Segment Open

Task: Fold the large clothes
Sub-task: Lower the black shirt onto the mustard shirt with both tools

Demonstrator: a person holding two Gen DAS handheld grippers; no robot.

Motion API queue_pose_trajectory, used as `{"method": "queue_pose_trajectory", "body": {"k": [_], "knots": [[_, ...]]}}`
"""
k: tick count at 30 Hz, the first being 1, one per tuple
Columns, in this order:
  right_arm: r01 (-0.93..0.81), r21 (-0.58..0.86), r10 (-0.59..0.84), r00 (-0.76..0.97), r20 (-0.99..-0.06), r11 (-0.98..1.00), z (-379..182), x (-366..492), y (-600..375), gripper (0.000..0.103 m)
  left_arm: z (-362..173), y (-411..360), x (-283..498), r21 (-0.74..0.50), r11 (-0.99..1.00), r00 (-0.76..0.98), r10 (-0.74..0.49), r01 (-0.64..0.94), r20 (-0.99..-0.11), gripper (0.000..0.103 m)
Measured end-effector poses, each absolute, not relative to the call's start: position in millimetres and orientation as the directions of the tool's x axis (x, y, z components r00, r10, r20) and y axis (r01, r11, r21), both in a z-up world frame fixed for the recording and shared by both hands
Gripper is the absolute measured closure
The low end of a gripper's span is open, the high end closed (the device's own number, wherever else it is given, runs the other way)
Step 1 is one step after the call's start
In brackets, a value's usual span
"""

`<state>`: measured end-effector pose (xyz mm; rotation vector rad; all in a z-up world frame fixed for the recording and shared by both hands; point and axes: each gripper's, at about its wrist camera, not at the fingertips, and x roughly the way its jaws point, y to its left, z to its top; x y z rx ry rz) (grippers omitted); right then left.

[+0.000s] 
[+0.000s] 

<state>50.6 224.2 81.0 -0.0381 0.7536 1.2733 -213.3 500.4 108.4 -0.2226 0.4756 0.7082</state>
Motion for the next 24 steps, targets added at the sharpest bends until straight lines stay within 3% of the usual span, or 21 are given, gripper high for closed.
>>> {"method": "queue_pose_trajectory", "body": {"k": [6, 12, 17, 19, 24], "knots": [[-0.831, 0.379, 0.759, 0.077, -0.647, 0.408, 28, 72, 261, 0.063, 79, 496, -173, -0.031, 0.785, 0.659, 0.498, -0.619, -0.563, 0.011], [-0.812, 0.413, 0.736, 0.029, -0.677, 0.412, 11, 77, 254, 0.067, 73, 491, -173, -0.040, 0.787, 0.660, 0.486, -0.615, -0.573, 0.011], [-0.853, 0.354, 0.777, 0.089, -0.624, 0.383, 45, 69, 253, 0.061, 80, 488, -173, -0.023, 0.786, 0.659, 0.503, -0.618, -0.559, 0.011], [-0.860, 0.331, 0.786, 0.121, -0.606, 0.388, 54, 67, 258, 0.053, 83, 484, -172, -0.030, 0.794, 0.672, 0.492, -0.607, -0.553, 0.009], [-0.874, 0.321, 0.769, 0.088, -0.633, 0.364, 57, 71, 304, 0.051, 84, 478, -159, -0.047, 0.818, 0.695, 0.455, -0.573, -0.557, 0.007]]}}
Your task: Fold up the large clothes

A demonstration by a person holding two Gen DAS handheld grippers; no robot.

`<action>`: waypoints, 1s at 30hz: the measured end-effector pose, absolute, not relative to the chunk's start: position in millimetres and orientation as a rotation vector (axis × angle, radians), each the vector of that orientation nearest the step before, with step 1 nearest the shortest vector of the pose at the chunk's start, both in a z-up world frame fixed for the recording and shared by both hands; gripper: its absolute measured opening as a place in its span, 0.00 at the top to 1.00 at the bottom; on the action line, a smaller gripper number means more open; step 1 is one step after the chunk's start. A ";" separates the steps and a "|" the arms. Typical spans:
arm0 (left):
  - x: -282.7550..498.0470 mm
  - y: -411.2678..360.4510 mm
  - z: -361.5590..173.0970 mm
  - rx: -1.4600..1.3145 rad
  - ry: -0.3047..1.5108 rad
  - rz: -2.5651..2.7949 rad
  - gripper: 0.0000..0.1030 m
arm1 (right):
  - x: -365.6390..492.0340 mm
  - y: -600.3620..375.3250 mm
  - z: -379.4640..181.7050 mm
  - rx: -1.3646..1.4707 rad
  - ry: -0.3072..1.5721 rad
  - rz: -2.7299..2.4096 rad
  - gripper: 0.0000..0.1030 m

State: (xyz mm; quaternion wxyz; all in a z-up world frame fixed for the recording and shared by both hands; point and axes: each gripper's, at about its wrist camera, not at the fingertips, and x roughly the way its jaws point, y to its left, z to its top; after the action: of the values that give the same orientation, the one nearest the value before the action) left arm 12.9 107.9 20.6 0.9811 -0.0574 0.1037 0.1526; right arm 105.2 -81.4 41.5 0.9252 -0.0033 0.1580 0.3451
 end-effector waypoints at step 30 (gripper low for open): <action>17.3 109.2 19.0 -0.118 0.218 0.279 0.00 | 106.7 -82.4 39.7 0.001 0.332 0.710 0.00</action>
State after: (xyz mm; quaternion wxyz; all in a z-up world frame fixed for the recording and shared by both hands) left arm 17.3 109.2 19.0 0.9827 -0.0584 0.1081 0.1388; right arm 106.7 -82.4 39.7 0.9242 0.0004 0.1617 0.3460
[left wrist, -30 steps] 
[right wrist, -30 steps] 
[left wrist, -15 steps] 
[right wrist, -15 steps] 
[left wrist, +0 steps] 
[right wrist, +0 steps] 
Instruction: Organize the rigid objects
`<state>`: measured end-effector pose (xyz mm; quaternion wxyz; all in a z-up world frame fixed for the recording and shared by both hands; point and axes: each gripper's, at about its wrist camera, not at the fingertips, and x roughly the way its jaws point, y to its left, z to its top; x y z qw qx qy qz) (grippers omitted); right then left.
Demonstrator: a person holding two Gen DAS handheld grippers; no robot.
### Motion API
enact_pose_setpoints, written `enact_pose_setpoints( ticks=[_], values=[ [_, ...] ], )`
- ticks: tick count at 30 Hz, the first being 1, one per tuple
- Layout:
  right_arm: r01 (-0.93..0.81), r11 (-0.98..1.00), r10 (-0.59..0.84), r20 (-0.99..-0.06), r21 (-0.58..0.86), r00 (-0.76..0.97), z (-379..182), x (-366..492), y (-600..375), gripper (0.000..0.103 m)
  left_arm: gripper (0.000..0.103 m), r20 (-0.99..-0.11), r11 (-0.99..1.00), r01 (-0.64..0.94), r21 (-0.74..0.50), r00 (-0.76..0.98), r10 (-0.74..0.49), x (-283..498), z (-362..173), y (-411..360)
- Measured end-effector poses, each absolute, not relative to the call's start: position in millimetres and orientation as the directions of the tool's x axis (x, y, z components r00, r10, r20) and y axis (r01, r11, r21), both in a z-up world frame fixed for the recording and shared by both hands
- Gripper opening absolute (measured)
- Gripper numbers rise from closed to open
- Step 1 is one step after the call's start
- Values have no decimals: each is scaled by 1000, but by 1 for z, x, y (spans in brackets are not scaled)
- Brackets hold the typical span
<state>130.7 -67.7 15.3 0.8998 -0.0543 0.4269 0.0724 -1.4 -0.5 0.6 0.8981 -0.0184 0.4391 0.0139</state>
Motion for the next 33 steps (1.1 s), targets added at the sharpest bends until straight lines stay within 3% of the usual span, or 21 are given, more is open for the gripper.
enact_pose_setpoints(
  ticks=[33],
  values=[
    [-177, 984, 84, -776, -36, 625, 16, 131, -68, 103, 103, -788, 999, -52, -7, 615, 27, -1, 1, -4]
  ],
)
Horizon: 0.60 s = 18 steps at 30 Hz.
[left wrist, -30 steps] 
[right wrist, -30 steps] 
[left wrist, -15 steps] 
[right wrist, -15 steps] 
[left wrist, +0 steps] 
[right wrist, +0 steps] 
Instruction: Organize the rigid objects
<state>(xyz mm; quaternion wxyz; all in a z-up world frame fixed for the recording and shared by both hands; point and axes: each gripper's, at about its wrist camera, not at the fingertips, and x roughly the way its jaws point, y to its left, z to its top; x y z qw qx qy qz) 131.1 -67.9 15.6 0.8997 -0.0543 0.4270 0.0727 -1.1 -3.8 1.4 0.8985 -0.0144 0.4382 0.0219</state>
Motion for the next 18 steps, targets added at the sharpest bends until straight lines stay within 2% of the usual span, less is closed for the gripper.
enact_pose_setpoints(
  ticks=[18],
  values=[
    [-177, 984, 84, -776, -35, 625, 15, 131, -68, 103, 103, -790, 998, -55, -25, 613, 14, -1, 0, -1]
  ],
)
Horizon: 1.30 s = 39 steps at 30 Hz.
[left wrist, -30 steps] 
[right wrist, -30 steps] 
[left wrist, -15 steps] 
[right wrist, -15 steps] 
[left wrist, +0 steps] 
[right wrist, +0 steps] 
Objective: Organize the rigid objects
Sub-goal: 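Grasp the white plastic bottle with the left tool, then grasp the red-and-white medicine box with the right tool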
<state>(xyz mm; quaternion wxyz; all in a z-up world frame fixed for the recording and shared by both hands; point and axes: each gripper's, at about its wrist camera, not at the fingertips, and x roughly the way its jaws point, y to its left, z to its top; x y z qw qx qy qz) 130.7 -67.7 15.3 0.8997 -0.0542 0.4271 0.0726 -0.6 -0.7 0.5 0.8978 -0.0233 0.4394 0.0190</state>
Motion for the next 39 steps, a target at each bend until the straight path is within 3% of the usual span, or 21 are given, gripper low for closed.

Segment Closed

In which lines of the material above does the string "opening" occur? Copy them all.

`<action>`: waypoints, 1s at 30hz: the measured end-effector pose, absolute, not relative to the chunk's start: position in millimetres and orientation as a rotation vector (axis × angle, radians), each the vector of that orientation nearest the step before, with step 1 nearest the shortest vector of the pose at the chunk's start, both in a z-up world frame fixed for the recording and shared by both hands; gripper: its absolute measured opening as a place in its span, 0.00 at the top to 1.00 at the bottom; on the action line, a smaller gripper number means more open; step 1 is one step after the chunk's start. A ";" separates the steps and a "|" the arms. Typical spans:
- Gripper opening absolute (measured)

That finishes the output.